Easy Italian-American Red Sauce

This Italian-American Red Sauce is a quick yet flavor-packed tomato sauce that combines the essence of traditional long-cooked Italian sauces with the convenience needed for weeknight dinners. By incorporating tomato paste and a mix of aromatic herbs and spices, this sauce achieves a depth of flavor that usually requires hours of simmering in just a fraction of the time. Here’s a simplified guide to creating this savory sauce that will bring a touch of Italian-American cuisine to your table.

Easy Italian-American Red Sauce
Craft a mouthwatering Easy Italian-American Red Sauce! Simmered to perfection, this classic sauce boasts robust flavors ideal for pasta dishes.
Equipment
- Large Pot
- Immersion blender or potato masher
- Stirring Spoon
Ingredients
For the Tomato Sauce:
- 2 tablespoons 30ml extra-virgin olive oil
- 4 cloves garlic crushed
- Generous pinch red pepper flakes
- 1 teaspoon 2g dried oregano
- 3 tablespoons 50g tomato paste
- 2 28-ounce cans whole peeled tomatoes
- 1 large sprig basil
- Kosher salt
Optional Addition:
- 2 tablespoons 1 ounce, or 28g unsalted butter (optional)
Instructions
Preparing the Aromatics:
- In a large pot, combine oil and garlic, and heat over moderately low heat until garlic begins to very gently sizzle.
- Add red pepper flakes and cook, stirring, until garlic just begins to turn a light golden color, about 3 minutes.
- Add oregano and continue to cook, stirring, for 1 minute.
Incorporating Tomato Paste and Tomatoes:
- Add tomato paste and cook, stirring, until paste has softened and blended with oil, about 3 minutes.
- Stir in canned tomatoes and their juices, increase heat to medium-high, bring to a gentle simmer, then lower heat to maintain.
Blending and Simmering:
- Using an immersion blender, blend tomatoes until sauce is smooth. (Alternatively, use a potato masher to crush tomatoes or crush tomatoes by hand before adding to the pot.)
- Add basil and simmer, stirring occasionally, until sauce is reduced slightly and tastes rich, about 30 minutes.
- Season with salt.
Finishing and Storing:
- Discard basil. Stir in butter, if using, until melted.
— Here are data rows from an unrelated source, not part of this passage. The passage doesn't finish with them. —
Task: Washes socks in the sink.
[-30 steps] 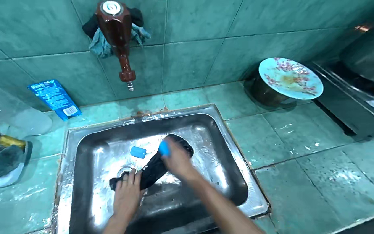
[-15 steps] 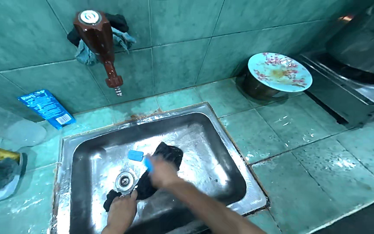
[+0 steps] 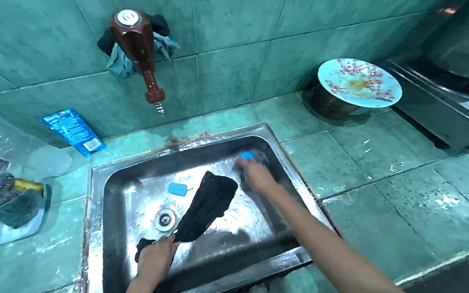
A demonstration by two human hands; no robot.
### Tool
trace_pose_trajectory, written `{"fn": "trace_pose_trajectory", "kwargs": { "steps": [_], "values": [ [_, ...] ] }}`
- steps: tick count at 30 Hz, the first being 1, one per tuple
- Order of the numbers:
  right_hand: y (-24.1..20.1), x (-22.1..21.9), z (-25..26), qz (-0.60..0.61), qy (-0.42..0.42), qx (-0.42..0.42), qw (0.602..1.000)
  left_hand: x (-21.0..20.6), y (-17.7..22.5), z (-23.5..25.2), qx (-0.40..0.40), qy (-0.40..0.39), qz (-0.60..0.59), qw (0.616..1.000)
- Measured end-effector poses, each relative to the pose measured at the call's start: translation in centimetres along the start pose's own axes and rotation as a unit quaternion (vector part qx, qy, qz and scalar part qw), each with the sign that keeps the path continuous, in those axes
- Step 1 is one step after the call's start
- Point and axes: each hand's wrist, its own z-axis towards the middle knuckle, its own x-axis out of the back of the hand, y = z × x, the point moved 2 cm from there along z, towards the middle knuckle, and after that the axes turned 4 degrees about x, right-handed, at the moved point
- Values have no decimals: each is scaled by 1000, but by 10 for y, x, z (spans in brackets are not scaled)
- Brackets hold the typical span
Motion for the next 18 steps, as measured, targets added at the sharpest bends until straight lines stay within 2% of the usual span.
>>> {"fn": "trace_pose_trajectory", "kwargs": {
  "steps": [2,4,6,8,10,14,16,18],
  "values": [
    [-31,-36,-28,-33,-77,63,994,8,-5,-6,-15,106,-48,993],
    [-52,-64,-47,-67,-149,96,982,17,-14,-17,-38,227,-120,966],
    [-54,-64,-51,-75,-167,112,977,31,-27,-31,-46,280,-220,933],
    [-42,-35,-49,-32,-157,124,979,46,-41,-48,-34,276,-364,889],
    [-29,18,-47,37,-154,143,977,55,-49,-58,-37,251,-467,847],
    [-14,111,-44,67,-58,205,975,62,-35,-55,-65,197,-608,766],
    [-16,120,-32,34,10,180,983,49,-27,-36,-49,139,-610,778],
    [-33,95,-21,-45,62,112,991,25,-19,-15,-19,70,-540,839]
  ]
}}
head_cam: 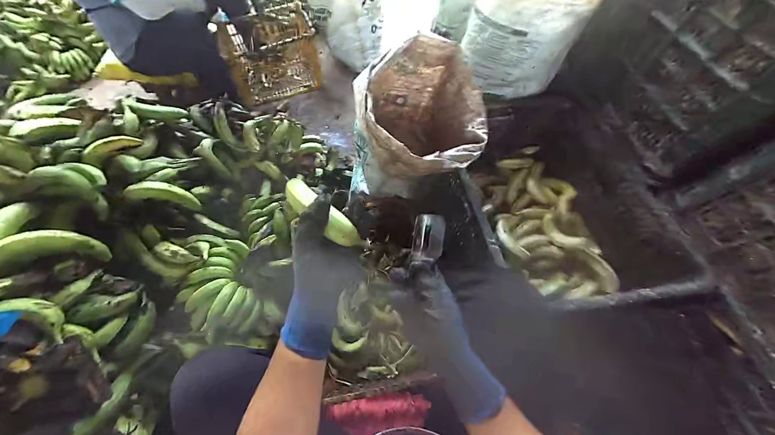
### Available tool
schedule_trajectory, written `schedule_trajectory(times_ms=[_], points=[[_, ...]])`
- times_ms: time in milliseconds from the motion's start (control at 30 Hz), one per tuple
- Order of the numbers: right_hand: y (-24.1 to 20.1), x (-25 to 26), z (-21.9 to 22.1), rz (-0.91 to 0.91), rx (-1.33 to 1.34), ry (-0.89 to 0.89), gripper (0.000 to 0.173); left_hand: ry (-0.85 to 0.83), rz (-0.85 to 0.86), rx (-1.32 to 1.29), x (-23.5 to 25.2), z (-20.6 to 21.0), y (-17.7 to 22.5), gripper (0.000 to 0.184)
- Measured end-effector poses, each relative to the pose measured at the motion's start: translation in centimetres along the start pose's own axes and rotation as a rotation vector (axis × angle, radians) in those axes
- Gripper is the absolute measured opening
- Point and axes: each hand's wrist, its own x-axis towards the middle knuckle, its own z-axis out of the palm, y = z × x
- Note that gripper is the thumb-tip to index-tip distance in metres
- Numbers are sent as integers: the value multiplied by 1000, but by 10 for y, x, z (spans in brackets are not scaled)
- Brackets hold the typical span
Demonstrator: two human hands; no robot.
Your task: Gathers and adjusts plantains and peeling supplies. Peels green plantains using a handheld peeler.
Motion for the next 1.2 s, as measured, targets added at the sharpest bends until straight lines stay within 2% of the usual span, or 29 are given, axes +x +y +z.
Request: schedule_trajectory(times_ms=[33, 100, 200, 267, 333, 367, 433, 467, 500, 567, 600, 633, 700, 733, 767, 800, 833, 867, 900, 967, 1000, 1033, 1067, 1133, 1200], points=[[8, -4, -1, 20, 15, 2, 34, -44, 10, 17, -4, 4, 13, 27], [13, -9, -3, -4, -48, -32, 38, 2, 52, 111, -21, -12, 32, 37], [16, -13, -8, -74, -335, -128, 45, 283, 62, 254, -40, -26, 45, 40], [34, -21, -12, 25, -531, -146, 47, 383, 78, 321, -55, -15, 49, 52], [52, -23, -14, 128, -612, -165, 47, 374, 81, 408, -63, -7, 54, 55], [53, -26, -10, 110, -633, -188, 48, 367, 93, 475, -67, -5, 54, 56], [30, -38, 14, -157, -550, -281, 46, 371, 117, 597, -75, -9, 50, 53], [9, -45, 31, -342, -444, -343, 37, 357, 132, 639, -79, -13, 47, 53], [-12, -50, 46, -521, -358, -421, 29, 346, 140, 672, -82, -16, 44, 54], [-41, -47, 60, -765, -305, -512, 28, 294, 141, 683, -87, -15, 42, 62], [-39, -41, 54, -752, -367, -511, 28, 270, 129, 660, -89, -14, 42, 64], [-27, -35, 41, -634, -552, -486, 33, 246, 105, 615, -91, -13, 45, 65], [11, -25, 5, -128, -903, -501, 43, 189, 29, 439, -93, -15, 57, 60], [23, -20, -6, 95, -945, -534, 46, 145, -6, 341, -88, -21, 64, 55], [22, -12, -7, 214, -940, -551, 47, 126, -22, 271, -76, -24, 71, 48], [8, -7, 1, 253, -888, -544, 44, 105, -37, 252, -65, -25, 75, 51], [-12, -2, 13, 215, -815, -530, 39, 96, -60, 259, -60, -23, 78, 55], [-37, 6, 29, 84, -802, -512, 37, 122, -86, 263, -55, -19, 79, 54], [-60, 20, 41, -128, -858, -515, 40, 150, -127, 261, -44, -14, 80, 53], [-91, 60, 53, -684, -1168, -489, 51, 171, -227, 281, -14, -9, 80, 59], [-99, 73, 55, -882, -1300, -452, 50, 169, -256, 338, -4, -9, 80, 62], [-101, 79, 56, -995, -1382, -437, 49, 177, -250, 416, 2, -8, 79, 62], [-98, 78, 55, -1045, -1413, -452, 49, 199, -219, 495, 6, -6, 78, 60], [-77, 71, 49, -1006, -1397, -515, 45, 262, -155, 586, 5, -4, 73, 53], [-62, 74, 52, -973, -1400, -467, 41, 209, -142, 567, 6, -11, 61, 43]])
- Use sauce right away, or allow it to cool to room temperature, transfer to sealed containers, and refrigerate for up to 5 days or freeze for up to 6 months.
Notes
If you favor a rustic, chunky texture, or if you lack an immersion blender, you can manually crush the whole tomatoes along with their juices before adding them to the pot. Alternatively, you can use a potato masher to smash them directly in the pot. However, bear in mind that this method will also result in chunks of crushed garlic in the sauce.